The continued independence of the Igorot people perplexed Spanish colonial officers and was seen as a mark of shame. The Spaniards treated the Igorots as being in a state of rebellion and exercising an illegitimate government in the Cordilleras, despite their inability to exert actual power in the region. In the 17th century, Spanish expeditions into the Cordilleras largely resulted in failure to subjugate the Igorot population. In the 18th century, missionaries like Fr. Joseph Marin followed Igorot customs to forge peace treaties and negotiate other deals with indigenous leaders. Igorot leaders were able to secure concessions such as tax exemptions in exchange for allowing priests to enter their territory.

===Cultural===
Independence from Spanish control allowed the Igorot people to retain many aspects of their society.

Conversely, the Spaniards regarded the Igorot people as enemies and rebels, often describing the region as a den of unrest and rebellion. Early on, lowland Filipinos who wished to escape colonial subjugation usually found refuge in Igorot settlements. In 1606, an account by Fr. Francisco Antolin of the Zambals in Central Luzon (another group of highland people) described them as cannibalistic and engaging in mutilation against their Christian captives.

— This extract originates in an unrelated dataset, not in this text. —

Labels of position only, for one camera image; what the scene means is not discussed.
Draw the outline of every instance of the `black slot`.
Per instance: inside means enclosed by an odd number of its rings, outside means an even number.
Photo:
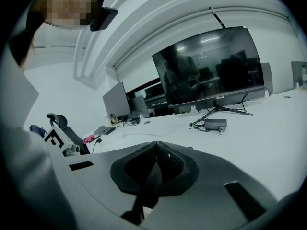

Antolin also describes the Igorot people as generally being backwards and savage, compared to civilized and Christianized Filipino natives.

==End of Igorot resistance==
Spanish rule in the Gran Cordillera Central officially began with the subjugation of Benguet in 1846. The final Spanish census of 1898 counted 120,444 pagans recognizing vassalage to the Spanish king. The Philippine Revolution upended Spanish rule in the Philippines and sought to replace it with a Filipino republic. The Igorot people were for the most part neutral, with some supporting revolutionary acitivty.

Igorot independence would end under American occupation, with the Igorot people siding with the United States before ultimately being subjugated by them.